## What you have to do
One number is the whole answer: how many lines of the records include "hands".

## Recorded data
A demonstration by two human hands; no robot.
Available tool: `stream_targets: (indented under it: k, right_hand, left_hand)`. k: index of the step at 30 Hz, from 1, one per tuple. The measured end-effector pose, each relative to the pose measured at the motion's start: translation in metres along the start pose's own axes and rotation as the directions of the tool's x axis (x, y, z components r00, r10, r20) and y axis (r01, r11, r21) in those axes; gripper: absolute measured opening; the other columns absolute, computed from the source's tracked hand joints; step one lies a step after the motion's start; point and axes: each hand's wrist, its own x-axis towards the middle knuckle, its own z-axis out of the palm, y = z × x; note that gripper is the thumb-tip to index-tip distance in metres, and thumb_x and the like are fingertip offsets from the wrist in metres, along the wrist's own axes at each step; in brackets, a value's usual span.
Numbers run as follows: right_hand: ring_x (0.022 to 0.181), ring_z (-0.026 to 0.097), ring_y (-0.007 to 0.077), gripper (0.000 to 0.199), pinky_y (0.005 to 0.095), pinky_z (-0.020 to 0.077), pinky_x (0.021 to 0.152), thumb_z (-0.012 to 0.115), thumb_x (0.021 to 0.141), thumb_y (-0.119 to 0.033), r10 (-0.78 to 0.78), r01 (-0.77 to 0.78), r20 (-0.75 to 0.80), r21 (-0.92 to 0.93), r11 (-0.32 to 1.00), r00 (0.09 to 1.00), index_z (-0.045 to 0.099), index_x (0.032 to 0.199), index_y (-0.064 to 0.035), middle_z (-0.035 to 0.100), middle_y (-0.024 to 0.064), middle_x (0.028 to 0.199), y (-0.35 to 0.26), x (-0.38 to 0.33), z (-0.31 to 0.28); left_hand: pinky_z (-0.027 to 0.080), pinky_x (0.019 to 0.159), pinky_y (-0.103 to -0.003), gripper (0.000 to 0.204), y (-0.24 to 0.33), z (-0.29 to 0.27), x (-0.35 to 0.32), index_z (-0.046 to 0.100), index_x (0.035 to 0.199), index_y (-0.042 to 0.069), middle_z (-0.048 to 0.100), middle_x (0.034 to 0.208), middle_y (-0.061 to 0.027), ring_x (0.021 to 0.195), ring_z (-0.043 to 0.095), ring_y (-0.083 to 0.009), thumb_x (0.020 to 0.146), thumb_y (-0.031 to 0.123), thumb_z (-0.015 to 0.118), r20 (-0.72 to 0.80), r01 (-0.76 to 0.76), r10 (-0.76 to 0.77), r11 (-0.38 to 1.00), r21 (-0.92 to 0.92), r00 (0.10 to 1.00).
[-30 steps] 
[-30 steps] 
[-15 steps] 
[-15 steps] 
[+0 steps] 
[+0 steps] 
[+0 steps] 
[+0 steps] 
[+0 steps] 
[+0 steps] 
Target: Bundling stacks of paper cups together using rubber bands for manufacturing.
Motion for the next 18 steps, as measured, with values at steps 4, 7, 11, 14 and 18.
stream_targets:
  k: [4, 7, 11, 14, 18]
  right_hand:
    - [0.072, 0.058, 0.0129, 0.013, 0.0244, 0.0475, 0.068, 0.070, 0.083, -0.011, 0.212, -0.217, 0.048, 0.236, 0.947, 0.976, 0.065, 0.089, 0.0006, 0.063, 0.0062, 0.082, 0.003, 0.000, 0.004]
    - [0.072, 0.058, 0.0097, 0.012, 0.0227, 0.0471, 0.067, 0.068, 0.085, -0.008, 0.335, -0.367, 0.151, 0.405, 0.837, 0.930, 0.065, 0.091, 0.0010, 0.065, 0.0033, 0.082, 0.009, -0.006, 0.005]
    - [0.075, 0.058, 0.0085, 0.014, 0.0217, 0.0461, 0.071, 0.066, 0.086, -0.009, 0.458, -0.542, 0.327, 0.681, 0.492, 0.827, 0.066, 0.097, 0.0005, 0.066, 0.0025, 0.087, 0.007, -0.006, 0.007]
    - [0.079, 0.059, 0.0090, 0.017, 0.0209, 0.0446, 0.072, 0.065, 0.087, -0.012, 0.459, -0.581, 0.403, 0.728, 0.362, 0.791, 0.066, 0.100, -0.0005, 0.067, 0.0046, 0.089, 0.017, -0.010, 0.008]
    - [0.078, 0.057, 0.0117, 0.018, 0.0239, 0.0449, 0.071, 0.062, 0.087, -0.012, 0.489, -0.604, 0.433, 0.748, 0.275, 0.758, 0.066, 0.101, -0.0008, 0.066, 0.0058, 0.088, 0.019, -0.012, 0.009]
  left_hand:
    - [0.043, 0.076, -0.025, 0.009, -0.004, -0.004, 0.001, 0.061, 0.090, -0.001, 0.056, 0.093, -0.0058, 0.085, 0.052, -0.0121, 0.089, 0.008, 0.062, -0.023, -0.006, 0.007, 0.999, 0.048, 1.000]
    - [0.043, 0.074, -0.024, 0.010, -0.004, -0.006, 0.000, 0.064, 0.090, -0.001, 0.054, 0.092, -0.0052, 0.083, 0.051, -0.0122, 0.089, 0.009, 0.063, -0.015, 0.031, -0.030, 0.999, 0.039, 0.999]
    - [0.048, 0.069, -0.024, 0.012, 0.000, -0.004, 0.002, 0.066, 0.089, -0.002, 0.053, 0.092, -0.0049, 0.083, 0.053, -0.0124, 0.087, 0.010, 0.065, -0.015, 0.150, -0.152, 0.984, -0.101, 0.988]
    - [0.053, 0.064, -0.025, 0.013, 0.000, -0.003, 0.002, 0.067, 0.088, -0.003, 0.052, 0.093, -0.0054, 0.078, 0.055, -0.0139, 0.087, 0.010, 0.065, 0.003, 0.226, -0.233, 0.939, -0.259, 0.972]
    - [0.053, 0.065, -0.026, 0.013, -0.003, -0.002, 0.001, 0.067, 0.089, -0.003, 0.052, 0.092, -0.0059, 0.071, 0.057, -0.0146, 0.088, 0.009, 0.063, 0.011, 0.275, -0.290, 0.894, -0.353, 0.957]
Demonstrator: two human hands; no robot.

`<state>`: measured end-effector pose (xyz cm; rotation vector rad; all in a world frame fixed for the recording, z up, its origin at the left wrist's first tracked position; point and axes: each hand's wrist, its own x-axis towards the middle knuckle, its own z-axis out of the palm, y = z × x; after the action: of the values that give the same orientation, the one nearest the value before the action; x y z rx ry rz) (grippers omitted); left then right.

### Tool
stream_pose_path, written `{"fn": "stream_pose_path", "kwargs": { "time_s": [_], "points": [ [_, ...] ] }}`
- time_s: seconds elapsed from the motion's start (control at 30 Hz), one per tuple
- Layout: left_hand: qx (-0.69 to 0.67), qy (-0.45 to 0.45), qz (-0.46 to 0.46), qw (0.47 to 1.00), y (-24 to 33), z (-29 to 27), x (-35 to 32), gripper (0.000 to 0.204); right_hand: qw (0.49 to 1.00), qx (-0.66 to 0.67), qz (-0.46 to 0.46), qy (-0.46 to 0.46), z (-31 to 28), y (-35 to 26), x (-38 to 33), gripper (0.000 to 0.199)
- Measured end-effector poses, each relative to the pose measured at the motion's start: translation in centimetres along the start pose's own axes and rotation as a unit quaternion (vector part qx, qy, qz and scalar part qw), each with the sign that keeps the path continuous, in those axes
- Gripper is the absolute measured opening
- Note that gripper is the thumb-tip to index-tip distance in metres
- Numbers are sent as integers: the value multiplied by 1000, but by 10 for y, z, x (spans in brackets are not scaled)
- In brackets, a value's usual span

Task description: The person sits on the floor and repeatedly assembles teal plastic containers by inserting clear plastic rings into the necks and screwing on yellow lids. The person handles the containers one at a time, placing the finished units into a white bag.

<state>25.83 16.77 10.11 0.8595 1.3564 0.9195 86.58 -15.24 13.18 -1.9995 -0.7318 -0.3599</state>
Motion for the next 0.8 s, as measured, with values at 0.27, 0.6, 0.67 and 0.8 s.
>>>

## Response
2